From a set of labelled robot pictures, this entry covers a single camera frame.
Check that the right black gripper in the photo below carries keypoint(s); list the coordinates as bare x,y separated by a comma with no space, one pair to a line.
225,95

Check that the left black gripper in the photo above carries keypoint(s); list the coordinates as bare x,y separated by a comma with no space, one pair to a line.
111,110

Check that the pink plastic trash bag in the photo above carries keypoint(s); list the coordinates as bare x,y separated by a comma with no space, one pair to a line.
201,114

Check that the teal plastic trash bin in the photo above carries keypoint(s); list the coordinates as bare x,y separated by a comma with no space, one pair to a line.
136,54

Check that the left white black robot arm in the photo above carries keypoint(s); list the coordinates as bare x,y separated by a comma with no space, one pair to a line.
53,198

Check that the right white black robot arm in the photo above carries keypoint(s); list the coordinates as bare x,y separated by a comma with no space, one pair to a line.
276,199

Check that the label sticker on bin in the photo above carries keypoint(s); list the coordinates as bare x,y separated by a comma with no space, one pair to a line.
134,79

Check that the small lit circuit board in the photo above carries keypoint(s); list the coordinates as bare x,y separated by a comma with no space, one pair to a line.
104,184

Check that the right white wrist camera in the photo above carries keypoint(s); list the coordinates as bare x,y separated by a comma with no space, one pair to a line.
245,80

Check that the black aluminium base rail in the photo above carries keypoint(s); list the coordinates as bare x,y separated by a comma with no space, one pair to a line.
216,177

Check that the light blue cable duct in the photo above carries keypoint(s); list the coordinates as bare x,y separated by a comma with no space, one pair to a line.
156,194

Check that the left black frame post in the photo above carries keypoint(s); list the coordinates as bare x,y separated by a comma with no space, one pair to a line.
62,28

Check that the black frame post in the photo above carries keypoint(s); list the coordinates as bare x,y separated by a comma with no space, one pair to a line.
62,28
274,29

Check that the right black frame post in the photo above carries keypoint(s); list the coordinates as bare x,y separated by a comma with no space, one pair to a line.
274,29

Try it
For this task, copy exactly the line with "Check that the light" and the lines that come after it, stopping at the end of the material above.

Finished exercise
Check that the light blue cable duct in the photo above carries keypoint(s); list the coordinates as bare x,y separated by a comma with no space, one pair to a line.
156,194

Check that the left black frame post in the photo above carries keypoint(s); list the coordinates as bare x,y separated by a comma with no space, one pair to a line.
62,28

Check that the black frame post in the photo above carries keypoint(s); list the coordinates as bare x,y separated by a comma with no space, one pair to a line.
62,28
274,29

Check that the right black frame post in the photo above carries keypoint(s); list the coordinates as bare x,y separated by a comma with no space, one pair to a line.
274,29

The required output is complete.